A.C. Taylor and W.J. Lill

N.S.W. Department of Agriculture
Agricultural Research Institute, Wagga Wagga

The enthusiastic acceptance of narrow leaf lupins (L. angustifolius) into the cropping systems of southern New South Wales is being delayed by the inability of many farmers to grow lupin crops which are consistently as profitable as the winter cereals. The desired stability of lupin yields will have to come from the identification of (1) better adapted and higher yielding cultivars out of the Western Australian breeding effort and (2) the optimum husbandry for this crop.

Some of our experiences since 1979 are relevant to the latter aspect. We have been comparing the effects of several methods of stubble management and seedbed preparation on lupin yields in a long term rotation experiment at Wagga:

  • wheat stubble retained, lupins direct drilled
  • wheat stubble retained, lupins sown after one shallow discing
  • wheat stubble retained, lupins sown after three shallow discings
  • wheat stubble burnt, lupins direct drilled
  • wheat stubble burnt, lupins sown after one scarifying
  • wheat stubble burnt, lupins sown after three scarifyings

Over the three seasons that we have been studying these treatments, direct drilled lupins have yielded, on average, 16 percent and 39 percent more than those grown after one and three cultivations respectively.

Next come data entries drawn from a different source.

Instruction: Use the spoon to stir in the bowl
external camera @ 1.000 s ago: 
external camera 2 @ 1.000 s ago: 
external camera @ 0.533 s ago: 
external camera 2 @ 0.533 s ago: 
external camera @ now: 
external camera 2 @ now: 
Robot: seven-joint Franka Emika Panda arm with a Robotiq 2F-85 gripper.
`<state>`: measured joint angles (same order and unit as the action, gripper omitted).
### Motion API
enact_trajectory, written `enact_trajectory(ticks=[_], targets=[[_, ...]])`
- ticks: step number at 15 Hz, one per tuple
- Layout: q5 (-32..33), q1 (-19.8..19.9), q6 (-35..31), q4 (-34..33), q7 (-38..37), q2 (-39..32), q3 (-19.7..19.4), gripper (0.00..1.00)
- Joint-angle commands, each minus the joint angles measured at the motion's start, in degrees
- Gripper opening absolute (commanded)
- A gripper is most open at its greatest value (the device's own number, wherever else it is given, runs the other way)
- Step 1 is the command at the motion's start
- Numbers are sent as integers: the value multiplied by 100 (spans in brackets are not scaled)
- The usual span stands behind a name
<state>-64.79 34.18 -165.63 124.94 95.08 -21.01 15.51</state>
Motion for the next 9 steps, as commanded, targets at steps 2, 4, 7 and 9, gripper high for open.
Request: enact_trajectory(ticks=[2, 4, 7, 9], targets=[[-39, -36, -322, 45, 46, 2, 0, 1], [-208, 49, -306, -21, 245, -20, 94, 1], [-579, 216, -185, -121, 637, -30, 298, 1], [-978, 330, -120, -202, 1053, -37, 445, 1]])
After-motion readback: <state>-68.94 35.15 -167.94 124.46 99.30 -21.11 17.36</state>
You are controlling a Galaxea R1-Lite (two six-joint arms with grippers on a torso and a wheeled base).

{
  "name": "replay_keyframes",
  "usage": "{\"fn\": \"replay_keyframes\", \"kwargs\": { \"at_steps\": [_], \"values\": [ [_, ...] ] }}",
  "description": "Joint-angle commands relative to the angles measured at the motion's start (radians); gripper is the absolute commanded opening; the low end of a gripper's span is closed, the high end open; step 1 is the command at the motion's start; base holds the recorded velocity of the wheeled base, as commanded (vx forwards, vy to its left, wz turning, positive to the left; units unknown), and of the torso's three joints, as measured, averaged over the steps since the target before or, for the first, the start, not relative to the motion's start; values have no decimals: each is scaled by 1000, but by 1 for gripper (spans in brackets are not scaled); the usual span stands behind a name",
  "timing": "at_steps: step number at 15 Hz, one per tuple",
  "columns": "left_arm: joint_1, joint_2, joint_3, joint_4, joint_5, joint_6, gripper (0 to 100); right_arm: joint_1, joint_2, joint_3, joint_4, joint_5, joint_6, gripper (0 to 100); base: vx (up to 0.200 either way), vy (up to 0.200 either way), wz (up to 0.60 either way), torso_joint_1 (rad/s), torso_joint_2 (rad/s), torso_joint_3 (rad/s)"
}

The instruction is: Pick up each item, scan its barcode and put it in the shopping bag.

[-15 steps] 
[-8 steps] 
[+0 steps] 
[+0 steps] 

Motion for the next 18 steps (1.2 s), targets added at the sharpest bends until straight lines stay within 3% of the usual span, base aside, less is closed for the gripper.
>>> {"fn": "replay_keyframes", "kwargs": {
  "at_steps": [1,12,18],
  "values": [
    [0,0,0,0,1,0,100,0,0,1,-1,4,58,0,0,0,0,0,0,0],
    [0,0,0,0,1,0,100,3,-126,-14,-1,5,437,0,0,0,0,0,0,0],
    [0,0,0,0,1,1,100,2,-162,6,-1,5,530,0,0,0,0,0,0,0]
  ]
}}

In 1980 and 1981, we were able to compare the effects of mulching and burning the stubble from the previous wheat crop on lupin performance. Over the three tillage treatments, "mulched" plots yielded 13 percent better than "burned" plots.

In 1980 and 1981, lupins direct drilled into the mulch of the previous wheat crop yielded, on average, 51 percent better than those grown where the stubble was burnt and three workings undertaken.

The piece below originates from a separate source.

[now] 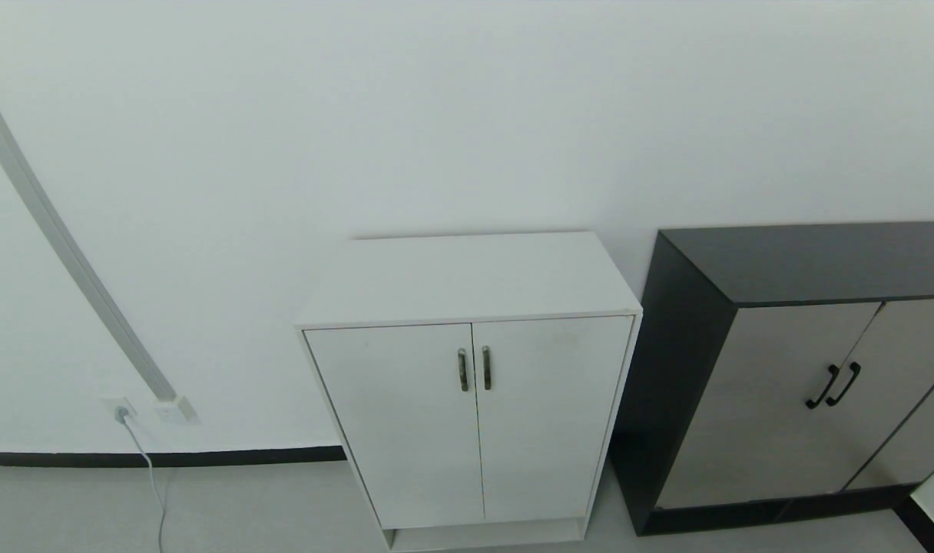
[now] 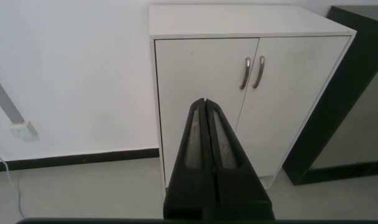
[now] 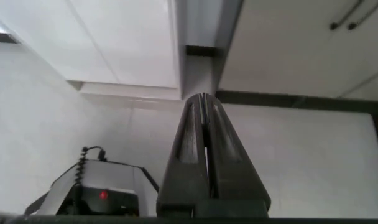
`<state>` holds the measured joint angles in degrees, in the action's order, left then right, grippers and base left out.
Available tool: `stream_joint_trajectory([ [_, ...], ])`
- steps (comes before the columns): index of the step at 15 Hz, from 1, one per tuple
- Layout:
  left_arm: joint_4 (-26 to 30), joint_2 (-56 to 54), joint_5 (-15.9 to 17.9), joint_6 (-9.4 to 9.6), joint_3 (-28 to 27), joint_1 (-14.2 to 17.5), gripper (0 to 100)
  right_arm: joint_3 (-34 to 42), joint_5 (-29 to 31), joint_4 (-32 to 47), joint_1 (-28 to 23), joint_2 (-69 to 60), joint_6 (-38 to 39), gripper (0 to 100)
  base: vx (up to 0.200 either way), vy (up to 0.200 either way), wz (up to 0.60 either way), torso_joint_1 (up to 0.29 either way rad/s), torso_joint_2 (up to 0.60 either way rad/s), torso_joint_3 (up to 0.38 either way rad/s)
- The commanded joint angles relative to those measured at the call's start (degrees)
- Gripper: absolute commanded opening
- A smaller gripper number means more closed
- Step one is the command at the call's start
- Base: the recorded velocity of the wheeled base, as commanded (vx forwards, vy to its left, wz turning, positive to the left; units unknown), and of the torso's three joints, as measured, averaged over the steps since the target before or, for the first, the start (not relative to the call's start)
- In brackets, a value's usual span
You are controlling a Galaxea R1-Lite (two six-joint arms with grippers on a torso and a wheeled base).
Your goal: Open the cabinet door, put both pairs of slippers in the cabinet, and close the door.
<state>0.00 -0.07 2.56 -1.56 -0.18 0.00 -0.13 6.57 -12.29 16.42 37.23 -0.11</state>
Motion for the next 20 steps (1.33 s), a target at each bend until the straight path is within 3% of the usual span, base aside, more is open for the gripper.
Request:
stream_joint_trajectory([
  [1, 0.0, 0.1, 0.0, -0.02, 0.0, 0.0, 0, 0.1, -2.4, 3.1, 0.0, -6.3, -1.4, 0, 0.0, 0.0, 0.0, 0.0, 0.0, 0.0],
  [6, 0.0, 0.1, 0.0, -0.02, 0.0, 0.0, 0, 0.0, -3.5, 9.7, 0.3, -11.0, -1.5, 0, 0.0, 0.0, 0.0, 0.0, 0.0, 0.0],
  [15, 0.0, 0.1, 0.0, -0.02, 0.0, 0.0, 0, 0.1, -6.5, 12.2, 3.4, -16.7, -0.2, 0, 0.0, 0.0, 0.0, 0.0, 0.0, 0.0],
  [20, 0.0, 0.1, 0.0, -0.02, 0.0, 0.0, 0, 0.1, -6.5, 12.2, -6.9, -18.0, -0.3, 0, 0.0, 0.0, 0.0, 0.0, 0.0, 0.0],
])
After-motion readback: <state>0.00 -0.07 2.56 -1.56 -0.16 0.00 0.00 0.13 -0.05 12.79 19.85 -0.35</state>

The superiority of direct drilled lupins over those where tillage was employed was largely a reflection of moisture conservation in the autumn when rainfall was too low to bring benefits from the conventional farming techniques; but also of reduced water use by the direct drilled crops after sowing and greater water availability in the spring (R.A. Fischer pers. comm.).

In 1980, the beneficial effects of stubble mulching on lupin yields were associated mainly with a reduced evaporation from the soil surface, both before and after sowing, and a much extended post-flowering phase in the spring.

In 1981, however, weed suppression by the wheat stubble was also a factor. Where the lupins were direct drilled into a mulch, skeleton weed (Chondrilla juncea) and wire weed (Polygonum aviculare) presence was reduced 47 and 7- fold, respectively, compared with plots where the lupins were sown after burning the stubble and then giving three workings.

If the spectacular improvement in lupin yield achieved in 1980 and 1981 at Wagga by direct drilling into wheat stubble can be extended to other seasons and other sites, then there is clearly a need for change. Lupin growers must assess the effectiveness of direct drilling into cereal stubble in lifting production on their own farms. Seldom has such a simple change in husbandry promised so much. Perhaps this is the key to stable lupin yields.

Many lupin growers would not have combines which will sow into stubble. If, however, direct drilling of cereals into cereal stubble can be shown to present similar yield advantages to those obtained by lupins, there is every justification for farmers to make a change when they are updating their equipment.